Work required: Go to the line below containing "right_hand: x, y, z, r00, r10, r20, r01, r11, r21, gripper" and print exactly from there through the line containing "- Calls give", both included. Print nothing else.

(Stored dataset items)
==================================================

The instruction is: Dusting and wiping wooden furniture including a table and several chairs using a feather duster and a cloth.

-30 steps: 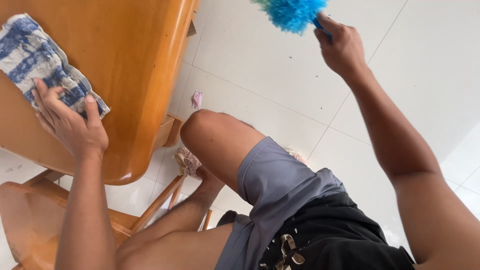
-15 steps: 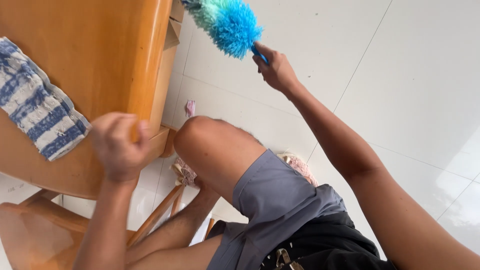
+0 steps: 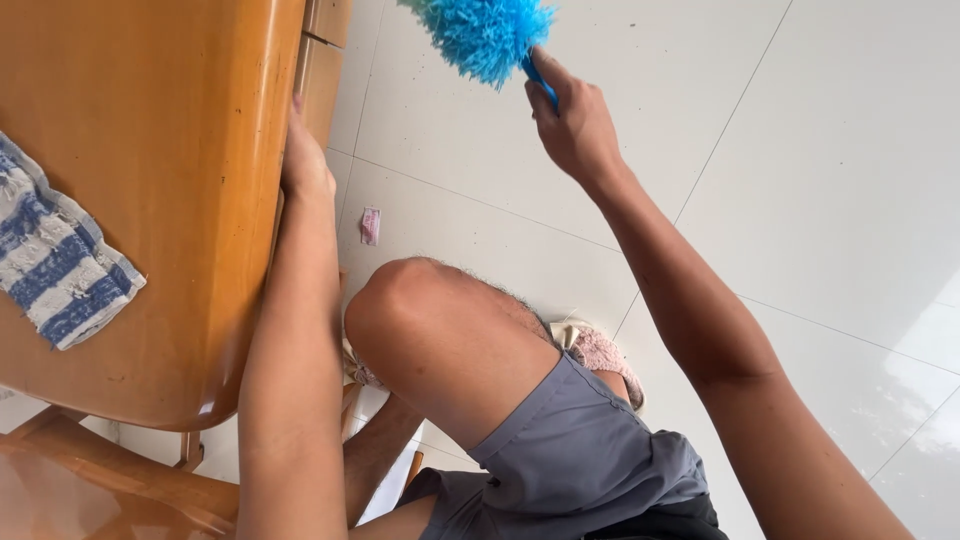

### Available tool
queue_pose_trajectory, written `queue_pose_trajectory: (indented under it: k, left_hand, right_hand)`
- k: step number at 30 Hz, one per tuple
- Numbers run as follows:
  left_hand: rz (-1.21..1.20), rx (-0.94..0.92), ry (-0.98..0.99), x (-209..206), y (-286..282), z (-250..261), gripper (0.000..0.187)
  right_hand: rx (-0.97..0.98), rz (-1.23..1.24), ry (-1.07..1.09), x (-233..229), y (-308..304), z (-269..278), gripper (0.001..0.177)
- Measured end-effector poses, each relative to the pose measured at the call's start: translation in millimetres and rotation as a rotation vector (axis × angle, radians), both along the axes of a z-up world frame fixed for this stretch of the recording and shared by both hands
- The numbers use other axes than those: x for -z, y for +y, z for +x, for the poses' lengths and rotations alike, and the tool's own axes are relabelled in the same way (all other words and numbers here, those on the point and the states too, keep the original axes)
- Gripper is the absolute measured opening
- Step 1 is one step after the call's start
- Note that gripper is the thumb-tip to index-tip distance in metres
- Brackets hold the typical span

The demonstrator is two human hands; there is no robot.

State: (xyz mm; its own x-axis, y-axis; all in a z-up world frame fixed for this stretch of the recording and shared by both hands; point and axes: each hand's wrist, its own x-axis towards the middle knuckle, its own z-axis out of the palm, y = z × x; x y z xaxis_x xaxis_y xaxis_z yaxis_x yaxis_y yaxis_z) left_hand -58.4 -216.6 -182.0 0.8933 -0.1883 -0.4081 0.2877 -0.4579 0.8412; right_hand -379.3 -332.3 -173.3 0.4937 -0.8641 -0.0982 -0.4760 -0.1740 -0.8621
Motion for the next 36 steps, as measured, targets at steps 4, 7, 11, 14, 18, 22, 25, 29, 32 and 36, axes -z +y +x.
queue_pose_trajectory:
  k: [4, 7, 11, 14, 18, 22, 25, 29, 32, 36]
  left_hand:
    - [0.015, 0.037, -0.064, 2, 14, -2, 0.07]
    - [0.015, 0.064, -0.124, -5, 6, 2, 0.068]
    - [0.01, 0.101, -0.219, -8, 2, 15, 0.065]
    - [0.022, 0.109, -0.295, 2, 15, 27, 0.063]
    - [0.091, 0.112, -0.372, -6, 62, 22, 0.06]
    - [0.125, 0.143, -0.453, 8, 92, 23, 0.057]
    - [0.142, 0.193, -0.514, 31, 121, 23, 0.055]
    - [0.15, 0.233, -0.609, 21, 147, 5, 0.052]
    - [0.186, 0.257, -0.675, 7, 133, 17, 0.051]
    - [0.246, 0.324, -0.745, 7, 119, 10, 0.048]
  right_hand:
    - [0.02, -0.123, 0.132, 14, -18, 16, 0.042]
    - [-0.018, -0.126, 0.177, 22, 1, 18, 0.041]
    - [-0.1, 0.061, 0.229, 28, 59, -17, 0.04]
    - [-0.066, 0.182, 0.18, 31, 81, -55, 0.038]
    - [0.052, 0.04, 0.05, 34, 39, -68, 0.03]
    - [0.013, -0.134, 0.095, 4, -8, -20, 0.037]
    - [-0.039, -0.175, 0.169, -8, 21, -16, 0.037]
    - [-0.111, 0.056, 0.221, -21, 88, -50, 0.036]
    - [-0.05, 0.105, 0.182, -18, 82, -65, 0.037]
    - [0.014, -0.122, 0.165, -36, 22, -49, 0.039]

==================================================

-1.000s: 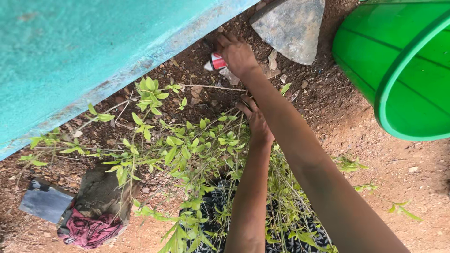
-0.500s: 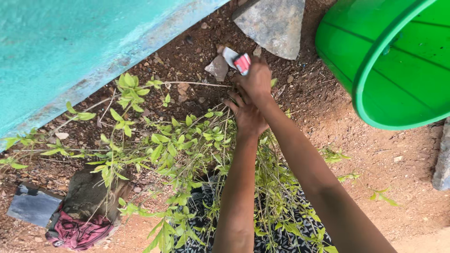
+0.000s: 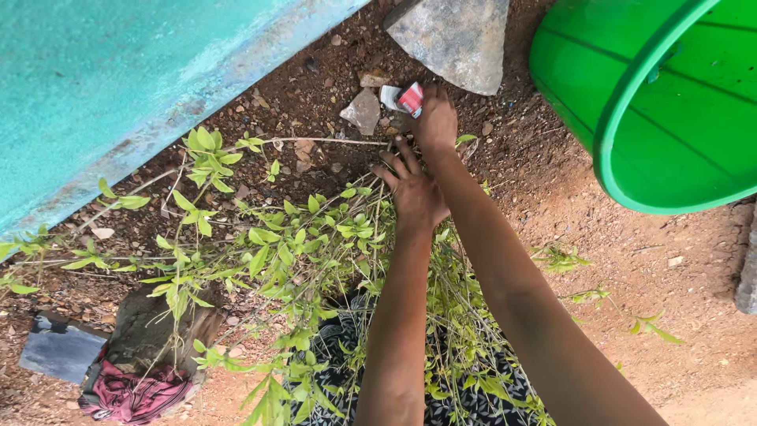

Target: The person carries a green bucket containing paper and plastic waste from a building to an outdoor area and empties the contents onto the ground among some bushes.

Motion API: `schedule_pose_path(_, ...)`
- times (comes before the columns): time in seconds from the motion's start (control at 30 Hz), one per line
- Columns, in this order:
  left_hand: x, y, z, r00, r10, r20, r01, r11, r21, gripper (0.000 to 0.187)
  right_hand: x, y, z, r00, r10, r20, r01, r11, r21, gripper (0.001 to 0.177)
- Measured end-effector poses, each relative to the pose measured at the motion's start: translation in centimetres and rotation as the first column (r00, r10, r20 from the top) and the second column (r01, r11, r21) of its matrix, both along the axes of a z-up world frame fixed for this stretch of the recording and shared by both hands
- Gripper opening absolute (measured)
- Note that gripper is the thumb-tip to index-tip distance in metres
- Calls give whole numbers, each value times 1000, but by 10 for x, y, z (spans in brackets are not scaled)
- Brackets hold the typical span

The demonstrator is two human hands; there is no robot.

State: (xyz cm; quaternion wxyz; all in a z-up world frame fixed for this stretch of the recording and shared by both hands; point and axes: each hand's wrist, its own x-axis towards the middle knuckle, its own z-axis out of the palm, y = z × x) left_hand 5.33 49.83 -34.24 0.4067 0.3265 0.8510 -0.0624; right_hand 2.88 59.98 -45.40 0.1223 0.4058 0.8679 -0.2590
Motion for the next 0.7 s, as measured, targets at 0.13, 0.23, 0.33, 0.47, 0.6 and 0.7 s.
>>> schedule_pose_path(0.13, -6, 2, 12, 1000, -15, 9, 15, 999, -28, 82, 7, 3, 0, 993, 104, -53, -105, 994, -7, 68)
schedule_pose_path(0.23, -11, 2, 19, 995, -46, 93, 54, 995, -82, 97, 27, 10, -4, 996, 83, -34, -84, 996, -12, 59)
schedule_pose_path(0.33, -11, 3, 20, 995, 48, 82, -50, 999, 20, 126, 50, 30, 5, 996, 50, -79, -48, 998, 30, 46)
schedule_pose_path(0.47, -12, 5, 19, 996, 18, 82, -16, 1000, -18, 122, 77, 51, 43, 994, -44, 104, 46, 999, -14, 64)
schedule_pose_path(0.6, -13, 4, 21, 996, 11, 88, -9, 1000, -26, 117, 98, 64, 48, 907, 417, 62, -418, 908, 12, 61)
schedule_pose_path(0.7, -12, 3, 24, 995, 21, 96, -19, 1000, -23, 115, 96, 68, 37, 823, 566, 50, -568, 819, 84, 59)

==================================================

Response to the exercise:
  right_hand: x, y, z, r00, r10, r20, r01, r11, r21, gripper (0.001 to 0.177)
- Measured end-effector poses, each relative to the pose measured at the motion's start: translation in centimetres and rotation as the first column (r00, r10, r20 from the top) and the second column (r01, r11, r21) of its matrix, both along the axes of a z-up world frame fixed for this stretch of the recording and shared by both hands
- Gripper opening absolute (measured)
- Note that gripper is the thumb-tip to index-tip distance in metres
- Calls give whole numbers, each value times 1000, but by 10 for x, y, z (spans in brackets are not scaled)

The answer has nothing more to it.